Figure 2 shows the adjusted predicted probability of child overweight/obesity for each risk factor, as well as different risk factor combinations. Children exposed to maternal pre-pregnancy or paternal overweight status had predicted probabilities of overweight/obesity of 11.8 (9.8–13.8)% and 10.6 (9.6–11.6)%, respectively, which were the largest relative to the other individual risk factors. Risk factor combinations involving maternal pre-pregnancy or paternal overweight showed similar graded increases in estimated probability of child overweight/obesity, and these estimates were further amplified when risk factor combinations included both maternal pre-pregnancy and paternal overweight (Figure 2).
Sensitivity analyses showed that the observed associations were robust to replacing pre-pregnancy overweight with booking overweight (Supplementary Table 5), re-categorization of three risk factors (Supplementary Table 6), re-categorization of child overweight according to International Obesity Task Force or World Health Organization cutoffs (Supplementary Table 7) and multiple imputation for missing risk factors and/or covariates (Supplementary Table 6), which is reassuring with respect to potential for measurement or selection bias.
Discussion
By using risk factor categorizations defined a priori, we observed graded associations of an increasing risk factor score with higher child adiposity and overweight/obesity. Children with four or more risk factors showed an 11-fold increased risk of overweight/obesity compared to children with no risk factors, along with 1.1 mm and 1.3 kg m−2 increases in SSF and FMI, respectively. These associations remained after adjusting for potential confounders, child physical activity level, total energy intake, and after various sensitivity analyses. To our knowledge, ours is the first study to evaluate the combined effects of early-life risk factors on direct measures of adiposity in an Asian cohort.
Our findings are in line with those from cohort studies in the United States14 and United Kingdom.15 In Project Viva, a sevenfold difference in predicted obesity prevalence was observed between 7- and 10-year-old children with four risk factors and those with none.14 In the Southampton Women’s Survey, a fourfold difference in relative risk of overweight at 4 and 6 years was observed between children with four or five risk factors and those with none. Each risk factor assessed in our study is potentially modifiable through behavior change intervention. For example, interventions to limit GWG,35 promote breastfeeding duration36 and educate mothers regarding timing of solid food introduction37 have had some success. A recent randomized clinical trial has demonstrated the ability of an exercise intervention in reducing the incidence of gestational diabetes and improving glucose metabolism during pregnancy.18 Prevention of maternal pre-pregnancy overweight is often encouraged, but few interventions have successfully achieved persistent reductions in parental BMI and we are aware of no randomized controlled trials that have assessed the effects of BMI-focused preconception interventions on pregnancy and infant outcomes.38 Interventions that aim to address other early-life risk factors concurrently may, however, amplify their individual positive effects on preventing childhood overweight/obesity.

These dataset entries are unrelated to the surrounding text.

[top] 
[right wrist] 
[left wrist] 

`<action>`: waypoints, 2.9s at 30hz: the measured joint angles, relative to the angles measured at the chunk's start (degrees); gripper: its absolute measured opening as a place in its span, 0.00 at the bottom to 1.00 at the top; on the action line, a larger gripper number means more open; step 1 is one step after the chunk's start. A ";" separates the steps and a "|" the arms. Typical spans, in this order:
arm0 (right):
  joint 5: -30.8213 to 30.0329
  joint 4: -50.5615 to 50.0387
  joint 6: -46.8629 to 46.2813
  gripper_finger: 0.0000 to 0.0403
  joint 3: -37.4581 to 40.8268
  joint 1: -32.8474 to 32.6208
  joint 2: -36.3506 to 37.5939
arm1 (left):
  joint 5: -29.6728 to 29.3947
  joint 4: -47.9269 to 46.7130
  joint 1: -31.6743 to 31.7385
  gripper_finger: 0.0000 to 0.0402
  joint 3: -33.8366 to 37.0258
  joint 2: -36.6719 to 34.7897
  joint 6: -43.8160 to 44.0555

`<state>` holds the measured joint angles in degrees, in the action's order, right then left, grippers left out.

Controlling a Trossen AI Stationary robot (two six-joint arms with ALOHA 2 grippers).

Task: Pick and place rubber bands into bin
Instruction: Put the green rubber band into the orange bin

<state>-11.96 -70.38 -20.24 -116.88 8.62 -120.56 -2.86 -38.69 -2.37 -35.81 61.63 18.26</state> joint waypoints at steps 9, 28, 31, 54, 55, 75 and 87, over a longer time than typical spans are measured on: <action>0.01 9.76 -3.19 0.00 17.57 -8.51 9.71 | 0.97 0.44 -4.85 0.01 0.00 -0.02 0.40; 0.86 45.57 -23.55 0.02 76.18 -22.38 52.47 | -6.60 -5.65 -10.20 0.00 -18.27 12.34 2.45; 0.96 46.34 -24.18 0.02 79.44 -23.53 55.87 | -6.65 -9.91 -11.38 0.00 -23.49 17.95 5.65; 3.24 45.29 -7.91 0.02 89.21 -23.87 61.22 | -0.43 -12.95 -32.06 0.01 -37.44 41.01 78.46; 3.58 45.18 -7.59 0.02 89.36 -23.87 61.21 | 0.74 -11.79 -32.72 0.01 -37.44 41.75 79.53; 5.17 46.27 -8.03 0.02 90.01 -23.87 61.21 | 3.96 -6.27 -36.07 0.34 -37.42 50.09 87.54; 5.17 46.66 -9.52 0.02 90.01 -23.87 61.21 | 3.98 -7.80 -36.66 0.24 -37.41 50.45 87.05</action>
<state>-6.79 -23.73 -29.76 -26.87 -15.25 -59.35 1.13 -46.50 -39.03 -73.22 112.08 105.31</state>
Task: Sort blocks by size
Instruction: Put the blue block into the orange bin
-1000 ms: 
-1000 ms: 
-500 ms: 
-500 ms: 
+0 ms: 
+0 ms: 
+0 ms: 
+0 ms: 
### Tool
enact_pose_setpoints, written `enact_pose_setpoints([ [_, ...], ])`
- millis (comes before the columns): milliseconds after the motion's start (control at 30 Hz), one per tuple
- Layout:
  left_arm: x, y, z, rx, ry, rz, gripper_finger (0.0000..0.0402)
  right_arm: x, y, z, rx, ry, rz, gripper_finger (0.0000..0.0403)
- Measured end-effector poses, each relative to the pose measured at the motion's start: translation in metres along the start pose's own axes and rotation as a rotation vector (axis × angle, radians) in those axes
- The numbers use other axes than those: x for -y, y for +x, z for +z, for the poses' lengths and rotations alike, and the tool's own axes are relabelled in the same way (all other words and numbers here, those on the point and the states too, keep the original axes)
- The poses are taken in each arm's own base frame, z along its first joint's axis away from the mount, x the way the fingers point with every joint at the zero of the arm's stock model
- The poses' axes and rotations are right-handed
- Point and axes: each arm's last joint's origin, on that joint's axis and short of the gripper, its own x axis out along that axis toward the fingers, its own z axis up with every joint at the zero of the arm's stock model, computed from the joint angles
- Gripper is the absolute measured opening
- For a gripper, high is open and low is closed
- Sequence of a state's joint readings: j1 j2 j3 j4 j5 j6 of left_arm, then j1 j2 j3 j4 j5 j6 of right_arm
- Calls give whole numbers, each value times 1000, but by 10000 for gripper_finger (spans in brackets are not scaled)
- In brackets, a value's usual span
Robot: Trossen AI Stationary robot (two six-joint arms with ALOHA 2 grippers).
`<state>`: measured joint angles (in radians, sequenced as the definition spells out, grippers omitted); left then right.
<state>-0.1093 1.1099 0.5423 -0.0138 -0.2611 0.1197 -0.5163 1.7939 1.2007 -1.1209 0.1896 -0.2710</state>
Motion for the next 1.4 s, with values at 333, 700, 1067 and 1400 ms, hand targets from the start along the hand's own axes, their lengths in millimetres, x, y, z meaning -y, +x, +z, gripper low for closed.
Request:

These risk factors are known to be interlinked and may stem from maternal overweight; assortive mating would induce correlations between maternal and paternal BMI.39 In addition, maternal overweight or excessive GWG are known to increase the risk of gestational hyperglycemia.40 In some settings, overweight or hyperglycemic women are more likely to be referred for planned cesarean delivery,41, 42 which reduces the likelihood of initiation and maintenance of breastfeeding.43 Nevertheless, our observations of graded increases in adiposity and overweight risk with increasing risk factor score persisted independently of maternal ppBMI, thereby supporting the observed additive effect.
The risk factors assessed are socially patterned and reflect socio-economic inequalities in the population; children with none of the studied risk factors were more likely to be from a higher socio-economic background, while children with four or more risk factors were more likely to be from a disadvantaged background. Risk factors such as parental overweight, shorter breastfeeding duration and early solid food introduction are known to be more prevalent in low socio-economic status groups.22 Children with multiple risk factors may also be living in an ‘obesogenic’ family environment established by their parents. Earlier studies have described the fathers’ role in their child’s feeding practices,44 fathers’ parenting style on their child’s BMI45 and the father’s positive influence on their child’s physical activity involvement.46 A recent systematic review had found that early-life interventions effective at preventing childhood overweight focused on family-level behavior changes.3 Findings from a randomized controlled trial also showed positive effects of a ‘responsive parenting’ intervention on reducing rapid infancy weight gain and early childhood overweight risk.47 Taken together, the evidence suggests that early-life interventions aimed at addressing childhood obesity should target not just mothers before and during pregnancy, but fathers as well, with meaningful and practical lifestyle guidance at the family-level.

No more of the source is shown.